Kim Kardashian tried to honor a killed trans woman by sharing a photo of someone else

Michael Cohen/Getty Images Entertainment/Getty Images
Culture

Two separate incidents of violence against Black transgender women last week opened fresh wounds in the LGBTQ+ community, which was already grieving the murders of at least 15 transgender or gender non-conforming people in 2020 alone — the majority of them Black Trans Women.

The body of Dominique "Rem'mie" Fells, 27, was pulled from the Schuylkill River in Philadelphia early last week. And Riah Milton, 25, was shot and killed in Ohio on June 9. Calls for justice for Fells and Milton reverberated on social media last week, building into massive marches for Black Trans Lives that brought out thousands of protesters in a number of major cities across the US over the weekend.

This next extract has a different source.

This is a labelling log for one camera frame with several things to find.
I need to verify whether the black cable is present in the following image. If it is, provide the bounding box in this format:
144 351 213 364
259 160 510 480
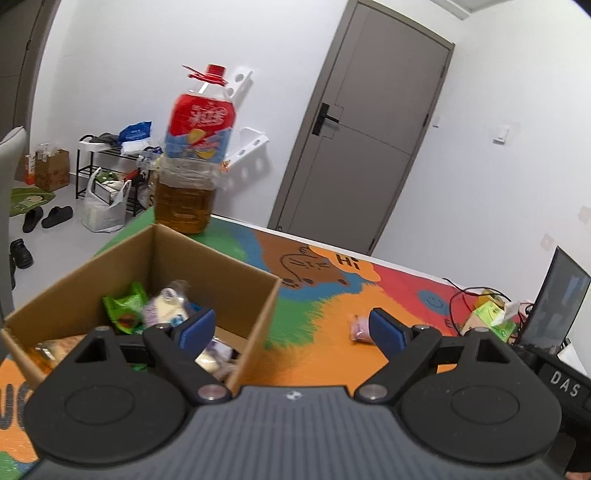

In addition to grappling with a devastating loss, Milton’s sister, Ariel Mary Ann, who’s also a trans woman, was dealing with a deluge of news reports that misgendered and deadnamed Riah. Then, Mary Ann learned the Human Rights Campaign had issued a statement on her sister’s murder — using a photo that wasn’t Milton at all. It was her aunt Shanna, a cis woman, who died unexpectedly in April.

When Mary Ann called the HRC out for its mistake, they apologized profusely and replaced the mistaken photo with a stock image of a candle. But then something horribly of-the-digital-age happened: Kim Kardashian West tweeted a graphic that amplified the HRC’s mix-up, passing off the photo of Milton’s deceased aunt Shanna as that of Riah.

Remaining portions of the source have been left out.